Required work: While reading through the material below, copy each line that holds the word "left".

• • • • •

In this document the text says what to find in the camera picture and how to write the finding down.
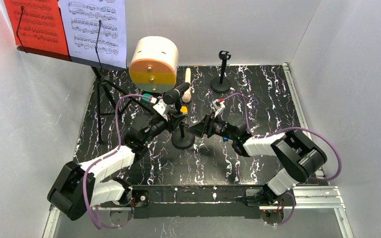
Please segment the black desktop microphone stand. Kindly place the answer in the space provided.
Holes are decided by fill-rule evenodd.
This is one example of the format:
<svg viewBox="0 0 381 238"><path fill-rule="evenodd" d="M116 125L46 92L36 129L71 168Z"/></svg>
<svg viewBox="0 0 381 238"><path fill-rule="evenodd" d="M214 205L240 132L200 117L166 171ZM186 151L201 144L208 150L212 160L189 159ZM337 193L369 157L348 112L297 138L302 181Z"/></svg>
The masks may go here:
<svg viewBox="0 0 381 238"><path fill-rule="evenodd" d="M181 101L175 103L175 108L177 113L172 115L173 126L175 129L171 137L172 145L177 149L189 149L194 145L195 136L187 132L189 125L185 123L187 115L183 114L181 111Z"/></svg>

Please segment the black handheld microphone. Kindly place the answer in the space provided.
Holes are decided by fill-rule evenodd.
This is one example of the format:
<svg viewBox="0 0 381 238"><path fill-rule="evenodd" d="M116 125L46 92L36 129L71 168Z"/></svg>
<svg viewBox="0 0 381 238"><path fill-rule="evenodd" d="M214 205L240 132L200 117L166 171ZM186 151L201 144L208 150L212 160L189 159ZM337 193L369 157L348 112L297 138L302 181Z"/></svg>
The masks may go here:
<svg viewBox="0 0 381 238"><path fill-rule="evenodd" d="M182 96L190 88L190 86L190 83L184 82L176 88L167 91L166 93L164 93L162 97L163 101L168 105L176 103L182 98Z"/></svg>

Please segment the black tripod music stand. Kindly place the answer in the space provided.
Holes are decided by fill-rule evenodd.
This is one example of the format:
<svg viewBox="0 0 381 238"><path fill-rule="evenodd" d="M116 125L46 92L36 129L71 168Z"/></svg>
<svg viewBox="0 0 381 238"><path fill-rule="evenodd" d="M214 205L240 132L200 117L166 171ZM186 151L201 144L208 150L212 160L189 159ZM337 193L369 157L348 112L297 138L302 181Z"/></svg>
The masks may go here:
<svg viewBox="0 0 381 238"><path fill-rule="evenodd" d="M125 91L122 89L119 85L115 84L113 82L114 77L104 73L105 70L111 71L117 69L114 66L99 66L98 63L86 59L80 59L76 58L73 56L65 56L62 54L58 53L53 53L49 51L44 51L44 50L39 50L39 49L34 49L34 48L29 48L29 47L23 47L23 46L17 46L17 50L25 52L25 53L32 53L36 55L41 55L41 56L46 56L46 57L51 57L51 58L56 58L60 60L66 60L66 61L71 61L79 64L84 64L88 65L92 68L94 74L95 74L95 81L94 81L94 90L96 92L96 104L97 104L97 124L98 124L98 142L102 143L102 125L101 125L101 117L102 116L108 116L108 115L113 115L114 112L109 112L109 113L102 113L101 112L101 104L100 104L100 96L101 96L101 90L104 92L104 95L106 98L109 100L111 106L115 109L116 108L116 102L114 100L114 96L111 94L109 90L109 86L114 88L116 91L121 93L122 95L127 95L129 92Z"/></svg>

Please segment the white sheet music page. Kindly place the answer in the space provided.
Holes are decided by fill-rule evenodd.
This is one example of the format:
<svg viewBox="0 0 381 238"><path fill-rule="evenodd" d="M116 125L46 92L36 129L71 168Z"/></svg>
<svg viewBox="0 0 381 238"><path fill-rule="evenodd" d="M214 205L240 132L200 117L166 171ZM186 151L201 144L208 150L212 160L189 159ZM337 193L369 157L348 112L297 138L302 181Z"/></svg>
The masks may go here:
<svg viewBox="0 0 381 238"><path fill-rule="evenodd" d="M58 6L73 62L110 70L126 68L125 1L60 0Z"/></svg>

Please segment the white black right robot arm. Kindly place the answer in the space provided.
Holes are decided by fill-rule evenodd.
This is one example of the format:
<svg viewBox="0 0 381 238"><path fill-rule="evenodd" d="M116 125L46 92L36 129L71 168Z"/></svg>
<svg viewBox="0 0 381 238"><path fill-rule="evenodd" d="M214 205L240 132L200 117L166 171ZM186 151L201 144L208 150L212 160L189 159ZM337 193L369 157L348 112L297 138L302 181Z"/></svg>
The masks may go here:
<svg viewBox="0 0 381 238"><path fill-rule="evenodd" d="M327 162L327 156L301 129L288 128L268 136L252 136L246 120L239 115L230 115L228 121L215 115L206 115L187 131L197 137L218 135L232 141L235 152L243 157L275 156L283 166L270 181L261 188L248 189L235 200L247 206L273 204L282 194L297 184L306 182Z"/></svg>

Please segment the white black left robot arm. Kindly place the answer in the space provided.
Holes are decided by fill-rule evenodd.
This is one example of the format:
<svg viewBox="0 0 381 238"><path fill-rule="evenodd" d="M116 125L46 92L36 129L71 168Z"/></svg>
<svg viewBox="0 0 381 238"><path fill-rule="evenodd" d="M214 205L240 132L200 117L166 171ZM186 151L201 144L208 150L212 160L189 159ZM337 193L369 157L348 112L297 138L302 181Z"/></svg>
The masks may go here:
<svg viewBox="0 0 381 238"><path fill-rule="evenodd" d="M116 171L138 162L146 153L147 144L164 131L170 133L185 126L187 115L168 113L162 116L136 117L120 147L83 163L70 161L61 169L47 200L75 221L85 213L90 215L97 206L109 201L132 200L131 185L122 179L105 179Z"/></svg>

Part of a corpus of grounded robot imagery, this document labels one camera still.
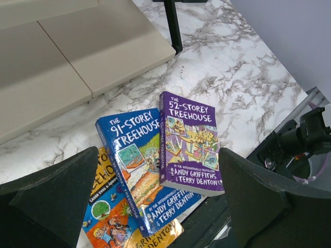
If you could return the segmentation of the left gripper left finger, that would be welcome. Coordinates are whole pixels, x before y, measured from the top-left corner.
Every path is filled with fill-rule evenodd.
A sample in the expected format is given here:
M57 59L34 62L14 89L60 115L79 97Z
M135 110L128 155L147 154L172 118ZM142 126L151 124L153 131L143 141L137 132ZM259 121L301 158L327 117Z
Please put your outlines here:
M1 247L76 247L97 166L92 146L1 184Z

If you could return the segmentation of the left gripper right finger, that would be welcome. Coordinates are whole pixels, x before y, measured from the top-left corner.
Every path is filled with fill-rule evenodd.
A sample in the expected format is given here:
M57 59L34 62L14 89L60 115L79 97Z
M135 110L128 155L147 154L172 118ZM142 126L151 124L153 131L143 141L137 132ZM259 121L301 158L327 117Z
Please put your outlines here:
M239 247L330 247L330 192L300 184L219 150Z

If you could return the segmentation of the lilac Treehouse book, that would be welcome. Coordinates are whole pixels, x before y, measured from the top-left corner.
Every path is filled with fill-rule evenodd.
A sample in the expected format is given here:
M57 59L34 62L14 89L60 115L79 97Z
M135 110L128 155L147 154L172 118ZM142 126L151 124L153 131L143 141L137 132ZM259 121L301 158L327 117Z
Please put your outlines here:
M224 193L215 108L160 94L160 184L208 197Z

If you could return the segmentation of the blue 91-Storey Treehouse book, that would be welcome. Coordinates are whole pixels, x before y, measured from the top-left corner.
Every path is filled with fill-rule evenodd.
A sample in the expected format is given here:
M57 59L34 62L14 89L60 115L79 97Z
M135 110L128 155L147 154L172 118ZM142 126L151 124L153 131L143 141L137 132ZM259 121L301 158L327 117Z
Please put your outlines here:
M95 126L141 235L160 231L202 196L160 184L157 108L100 117Z

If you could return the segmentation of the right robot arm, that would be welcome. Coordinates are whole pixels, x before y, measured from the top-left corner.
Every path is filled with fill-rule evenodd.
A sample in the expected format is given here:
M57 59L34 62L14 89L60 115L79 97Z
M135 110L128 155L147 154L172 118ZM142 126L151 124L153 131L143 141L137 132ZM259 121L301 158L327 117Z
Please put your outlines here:
M318 155L330 152L330 104L305 113L299 127L278 137L281 150L290 156L305 152Z

• • • • •

Solution:
Please segment the white black left robot arm. Kindly place the answer in the space provided.
If you could return the segmentation of the left gripper left finger, that would be welcome. Coordinates are whole pixels, x before y, measured from the top-left corner.
If you could return the segmentation of the left gripper right finger, that would be welcome. Coordinates are whole pixels, x before y, measured from the top-left corner.
If you could return the segmentation of the lilac Treehouse book, that would be welcome. Coordinates are whole pixels, x before y, measured from the top-left corner.
If you could return the segmentation of the blue 91-Storey Treehouse book, that would be welcome. Coordinates are whole pixels, x before y, measured from the top-left corner.
If you could return the segmentation of the right robot arm, that would be welcome. Coordinates are whole pixels, x before y, measured from the top-left corner.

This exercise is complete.